**Try it:** Exactly the lines from the opening of the records through the line containing "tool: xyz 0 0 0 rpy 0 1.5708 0" should be copied, with both included.

[Items from a dataset]
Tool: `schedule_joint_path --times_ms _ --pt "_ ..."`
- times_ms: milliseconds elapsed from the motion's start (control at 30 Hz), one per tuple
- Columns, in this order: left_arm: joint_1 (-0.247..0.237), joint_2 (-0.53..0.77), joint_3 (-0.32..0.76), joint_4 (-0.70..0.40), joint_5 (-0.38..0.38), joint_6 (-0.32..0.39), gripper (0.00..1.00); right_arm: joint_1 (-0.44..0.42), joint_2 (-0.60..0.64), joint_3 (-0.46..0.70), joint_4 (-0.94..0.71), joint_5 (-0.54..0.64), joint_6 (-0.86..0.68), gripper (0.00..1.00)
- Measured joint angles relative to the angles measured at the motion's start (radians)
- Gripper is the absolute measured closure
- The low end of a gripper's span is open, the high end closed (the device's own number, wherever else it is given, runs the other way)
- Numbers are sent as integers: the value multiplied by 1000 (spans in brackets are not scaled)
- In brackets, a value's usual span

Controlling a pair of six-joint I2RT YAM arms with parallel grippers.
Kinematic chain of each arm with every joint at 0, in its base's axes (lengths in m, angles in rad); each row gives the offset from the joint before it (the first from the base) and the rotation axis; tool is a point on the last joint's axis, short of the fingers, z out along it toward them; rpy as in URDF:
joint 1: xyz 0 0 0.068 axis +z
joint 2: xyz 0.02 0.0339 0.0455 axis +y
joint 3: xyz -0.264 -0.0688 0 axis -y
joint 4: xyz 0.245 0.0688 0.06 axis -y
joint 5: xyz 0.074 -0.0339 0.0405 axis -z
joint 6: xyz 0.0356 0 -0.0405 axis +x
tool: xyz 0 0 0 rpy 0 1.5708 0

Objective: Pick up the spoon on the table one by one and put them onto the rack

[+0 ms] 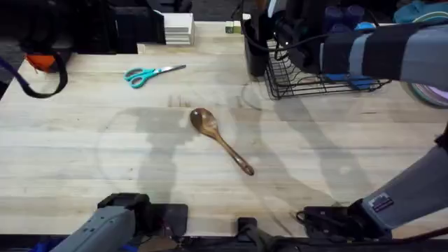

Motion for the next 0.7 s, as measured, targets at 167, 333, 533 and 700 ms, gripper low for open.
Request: schedule_joint_path --times_ms 167,333,533,700 --pt "0 0 0 0 0 0 8 0 0 0 0 1 -1 944" --pt "0 0 0 0 0 0 8 0 0 0 -10 0 -2 840" --pt "0 0 0 0 0 0 8 0 0 -1 -15 0 -5 645" --pt "0 0 0 0 0 0 8 0 -51 -2 -78 0 -13 519"
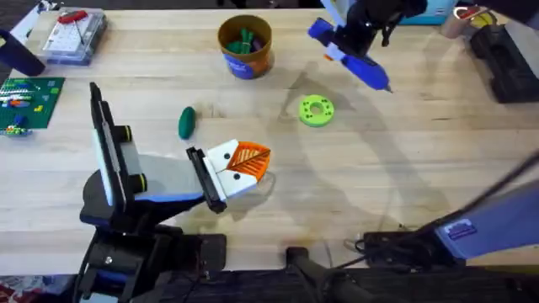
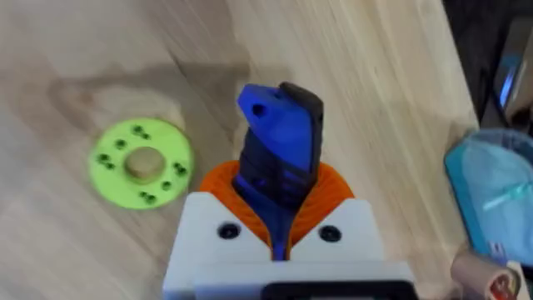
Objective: Pick up the gripper from the table and insert it into the empty holder that is missing its gripper. Then pick up a screw, insert it into the mounting hole, and use the screwdriver to tighten it. Finally, clean up the table by picking up the vegetable and placing it into the bucket.
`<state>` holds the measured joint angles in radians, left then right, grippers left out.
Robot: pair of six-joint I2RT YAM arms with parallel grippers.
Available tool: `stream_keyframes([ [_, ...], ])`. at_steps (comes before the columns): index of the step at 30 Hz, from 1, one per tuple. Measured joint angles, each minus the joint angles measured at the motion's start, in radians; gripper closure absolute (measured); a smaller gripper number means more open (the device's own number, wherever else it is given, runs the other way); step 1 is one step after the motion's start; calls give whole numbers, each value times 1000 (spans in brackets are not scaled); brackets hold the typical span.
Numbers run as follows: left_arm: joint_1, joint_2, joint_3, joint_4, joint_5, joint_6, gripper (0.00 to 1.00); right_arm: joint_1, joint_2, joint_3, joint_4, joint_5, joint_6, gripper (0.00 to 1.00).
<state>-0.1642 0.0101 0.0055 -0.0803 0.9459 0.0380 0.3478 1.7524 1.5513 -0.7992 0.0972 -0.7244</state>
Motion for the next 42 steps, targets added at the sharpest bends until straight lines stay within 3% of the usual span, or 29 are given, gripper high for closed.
stream_keyframes([
  [14,0,0,0,0,0,0,989,-210,287,0,115,73,-89,957],
  [18,0,0,0,0,0,0,989,-225,336,5,118,84,-96,957],
  [33,0,0,0,0,0,0,990,-225,342,16,114,93,-99,954],
  [34,0,0,0,0,0,1,946,-225,342,17,112,94,-98,919],
  [35,0,0,0,1,0,2,853,-225,342,18,110,95,-95,814],
  [40,0,0,0,0,0,-2,69,-229,331,32,119,113,-15,69],
  [42,0,0,0,1,-1,-3,19,-226,313,32,103,107,50,11],
])
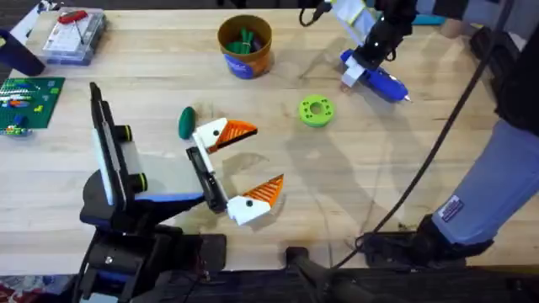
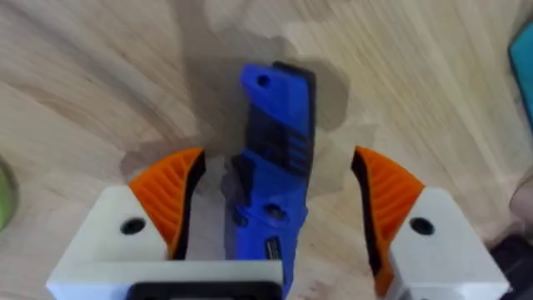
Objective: Pick up the gripper from the table and insert it into the empty holder that is missing its gripper. Then pick up a screw, insert it into the mounting hole, and use the screwdriver to tighten it. Finally, clean up the table by picking up the vegetable and placing it into the bucket.
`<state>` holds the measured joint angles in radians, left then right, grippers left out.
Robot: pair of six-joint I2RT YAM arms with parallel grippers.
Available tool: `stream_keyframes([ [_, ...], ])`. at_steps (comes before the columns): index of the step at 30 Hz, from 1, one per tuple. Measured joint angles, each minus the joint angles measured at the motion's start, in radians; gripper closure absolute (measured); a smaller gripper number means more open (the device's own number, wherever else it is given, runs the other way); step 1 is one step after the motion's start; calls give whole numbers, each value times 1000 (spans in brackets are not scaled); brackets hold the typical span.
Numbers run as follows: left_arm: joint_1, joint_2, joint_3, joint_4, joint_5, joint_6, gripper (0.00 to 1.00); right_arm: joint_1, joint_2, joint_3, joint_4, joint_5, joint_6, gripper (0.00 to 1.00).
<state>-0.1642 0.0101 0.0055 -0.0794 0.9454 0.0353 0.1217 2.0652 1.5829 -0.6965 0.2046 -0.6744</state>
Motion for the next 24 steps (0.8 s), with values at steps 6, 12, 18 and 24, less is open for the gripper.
stream_keyframes([
  [6,0,0,0,84,-88,-56,15,24,-125,9,-21,-8,167,6],
  [12,0,3,19,69,-284,-127,15,63,-334,91,-46,-11,299,6],
  [18,0,157,232,-23,-488,-83,15,132,-511,126,-40,-15,444,6],
  [24,0,456,519,-206,-659,-4,15,230,-616,132,-160,-19,565,6],
])
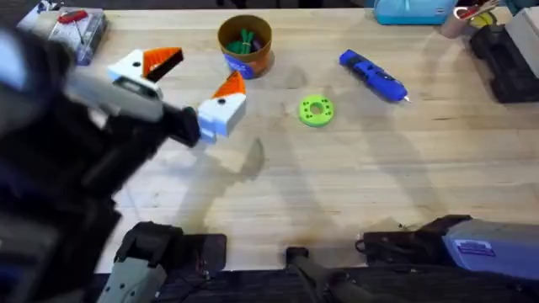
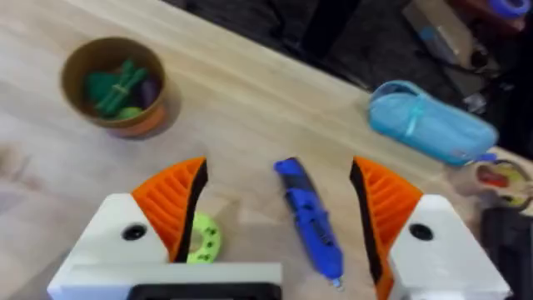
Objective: Pick up the gripper from the table and insert it into the empty holder that is missing its gripper. Then pick up a screw, insert it into the mounting hole, and use the screwdriver to tighten it. Finally, clean up the table by picking up the vegetable and placing it into the bucket.
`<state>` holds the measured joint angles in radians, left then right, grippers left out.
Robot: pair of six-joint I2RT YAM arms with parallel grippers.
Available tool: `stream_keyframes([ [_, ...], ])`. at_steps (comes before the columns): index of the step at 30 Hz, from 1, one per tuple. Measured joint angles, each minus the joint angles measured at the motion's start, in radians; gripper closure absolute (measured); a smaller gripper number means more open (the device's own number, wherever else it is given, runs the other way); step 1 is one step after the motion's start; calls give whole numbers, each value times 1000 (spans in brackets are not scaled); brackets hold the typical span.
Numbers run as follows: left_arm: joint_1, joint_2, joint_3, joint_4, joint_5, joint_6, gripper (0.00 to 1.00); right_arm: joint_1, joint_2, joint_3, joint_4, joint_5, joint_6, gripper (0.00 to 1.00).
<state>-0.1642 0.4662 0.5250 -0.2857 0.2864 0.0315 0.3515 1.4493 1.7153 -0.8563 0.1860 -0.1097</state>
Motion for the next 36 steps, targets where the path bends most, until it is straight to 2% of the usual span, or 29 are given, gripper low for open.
stream_keyframes([
  [5,0,240,203,-197,-100,31,15,62,-31,-1,-99,-4,81,6],
  [9,0,360,315,-302,-131,64,15,72,-70,-43,-136,-5,110,10],
  [13,0,418,375,-364,-152,101,15,72,-173,-178,-124,-5,124,7],
  [19,13,429,384,-416,-179,124,15,72,-378,-415,-99,-4,143,7],
  [22,75,431,387,-495,-186,129,15,72,-465,-511,-89,-3,166,7],
  [26,221,464,389,-614,-196,134,15,72,-541,-602,-86,-3,193,7],
  [28,292,508,389,-632,-193,134,14,72,-559,-624,-85,-3,200,7],
  [30,338,557,389,-625,-177,134,14,72,-566,-635,-82,-3,206,7],
  [32,359,609,389,-623,-162,134,14,72,-566,-638,-79,-3,210,7],
  [36,362,723,389,-613,-141,134,14,72,-566,-639,-77,-3,211,7],
])
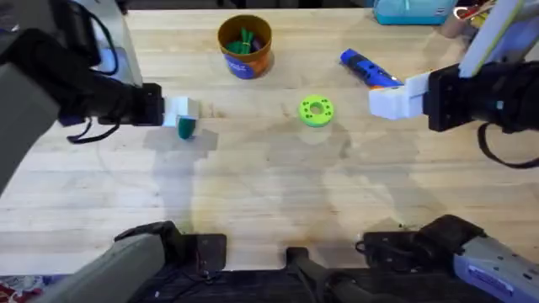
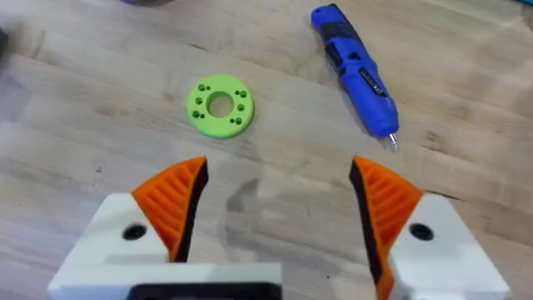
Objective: Pick up the gripper from the table and insert it into the empty holder that is missing its gripper. Then pick up a screw, insert it into the mounting hole, and use the screwdriver to tighten it. Finally, clean up the table by picking up the vegetable and placing it into the bucket.
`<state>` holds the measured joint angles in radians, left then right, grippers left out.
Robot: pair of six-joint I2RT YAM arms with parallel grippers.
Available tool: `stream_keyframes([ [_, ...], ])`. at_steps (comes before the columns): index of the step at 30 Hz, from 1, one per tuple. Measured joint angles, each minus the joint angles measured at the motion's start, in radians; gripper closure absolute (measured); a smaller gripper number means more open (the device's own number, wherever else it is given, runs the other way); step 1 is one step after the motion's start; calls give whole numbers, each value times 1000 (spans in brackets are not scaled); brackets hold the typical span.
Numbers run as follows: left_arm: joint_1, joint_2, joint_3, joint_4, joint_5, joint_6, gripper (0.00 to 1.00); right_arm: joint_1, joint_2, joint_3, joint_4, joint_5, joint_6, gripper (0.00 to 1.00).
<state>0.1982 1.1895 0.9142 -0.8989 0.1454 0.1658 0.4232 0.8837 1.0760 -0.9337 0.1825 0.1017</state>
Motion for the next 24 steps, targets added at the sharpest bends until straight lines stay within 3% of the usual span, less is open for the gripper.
stream_keyframes([
  [4,0,109,0,17,12,0,14,0,0,0,0,0,0,6],
  [24,0,109,0,17,12,0,14,0,0,0,0,0,0,6],
])
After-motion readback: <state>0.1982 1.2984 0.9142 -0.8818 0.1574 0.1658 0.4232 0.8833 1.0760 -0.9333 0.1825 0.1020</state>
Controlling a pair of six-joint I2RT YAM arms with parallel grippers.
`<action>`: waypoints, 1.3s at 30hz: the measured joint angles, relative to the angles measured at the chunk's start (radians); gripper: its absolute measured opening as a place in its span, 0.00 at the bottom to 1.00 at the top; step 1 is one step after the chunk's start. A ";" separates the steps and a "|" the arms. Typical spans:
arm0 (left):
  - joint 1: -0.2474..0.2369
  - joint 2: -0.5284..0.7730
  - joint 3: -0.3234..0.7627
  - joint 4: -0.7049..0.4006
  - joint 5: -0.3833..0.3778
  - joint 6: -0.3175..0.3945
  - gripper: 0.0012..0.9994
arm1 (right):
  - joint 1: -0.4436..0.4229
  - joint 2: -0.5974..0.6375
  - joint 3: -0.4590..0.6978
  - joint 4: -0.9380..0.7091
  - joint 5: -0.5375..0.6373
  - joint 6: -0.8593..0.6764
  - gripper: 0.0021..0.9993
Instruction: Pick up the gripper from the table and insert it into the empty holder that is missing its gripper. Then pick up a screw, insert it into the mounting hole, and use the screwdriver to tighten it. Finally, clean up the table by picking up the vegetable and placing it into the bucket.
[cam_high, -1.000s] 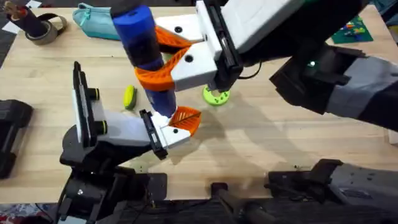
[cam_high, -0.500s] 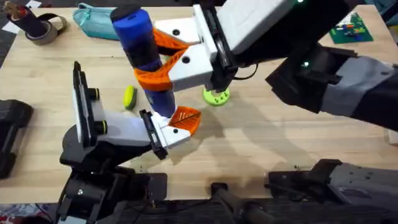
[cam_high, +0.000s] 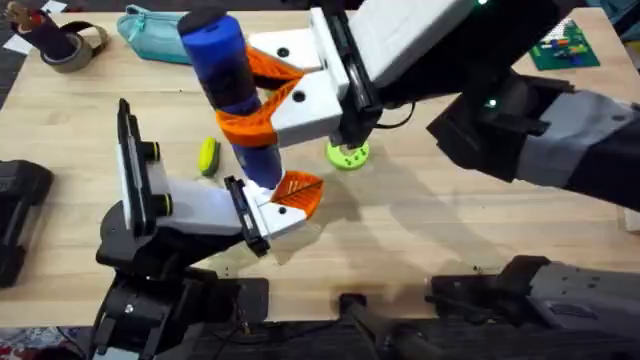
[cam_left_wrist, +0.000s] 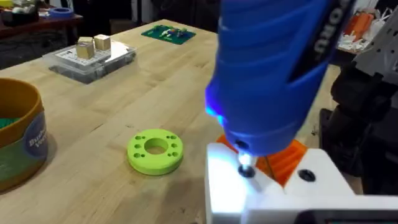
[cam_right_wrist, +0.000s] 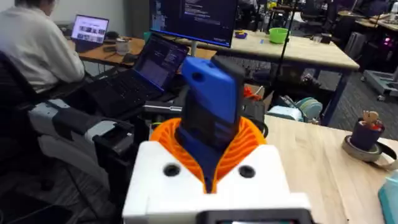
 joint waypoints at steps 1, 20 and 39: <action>0.000 0.000 0.000 0.000 0.000 0.000 0.01 | 0.000 0.000 0.000 0.000 0.000 0.000 0.03; 0.000 0.000 0.000 0.000 0.000 0.000 0.01 | 0.000 0.002 -0.005 0.082 0.001 0.030 0.03; 0.000 0.000 0.000 0.000 0.000 0.000 0.01 | -0.155 0.000 0.573 -0.888 -0.027 -0.203 0.03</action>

**Written response:**
Tool: `schedule_joint_path --times_ms _ --pt "_ ..."`
- times_ms: milliseconds elapsed from the motion's start (control at 30 Hz), one per tuple
- Columns, in this order: left_arm: joint_1 (-0.247..0.237), joint_2 (-0.53..0.77), joint_3 (-0.32..0.76), joint_4 (-0.70..0.40), joint_5 (-0.38..0.38), joint_6 (-0.32..0.39), gripper (0.00..1.00); right_arm: joint_1 (-0.44..0.42), joint_2 (-0.60..0.64), joint_3 (-0.46..0.70), joint_4 (-0.94..0.71), joint_5 (-0.54..0.64), joint_6 (-0.86..0.68), gripper (0.00..1.00)
- Measured joint angles relative to the angles measured at the motion's start (radians)
- Gripper is the absolute measured closure
- The low end of a gripper's span is open, the high end closed (the device's own number, wherever else it is given, runs the other way)
- Numbers are sent as integers: the value multiplied by 1000 (spans in brackets are not scaled)
- In brackets, a value's usual span

Controlling a pair of six-joint I2RT YAM arms with parallel grippers.
Kinematic chain of each arm with every joint at 0, in its base's axes (lengths in m, angles in rad); each row gives the offset from the joint before it (the first from the base) and the rotation axis; tool is a point on the last joint's axis, short of the fingers, z out along it toward them; rpy as in URDF:
joint 1: xyz 0 0 0.068 axis +z
joint 2: xyz 0.02 0.0339 0.0455 axis +y
joint 3: xyz -0.264 -0.0688 0 axis -y
joint 4: xyz 0.245 0.0688 0.06 axis -y
joint 5: xyz 0.074 -0.0339 0.0405 axis -z
joint 6: xyz 0.0356 0 -0.0405 axis +x
tool: xyz 0 0 0 rpy 0 1.5708 0

What came before is the complete response.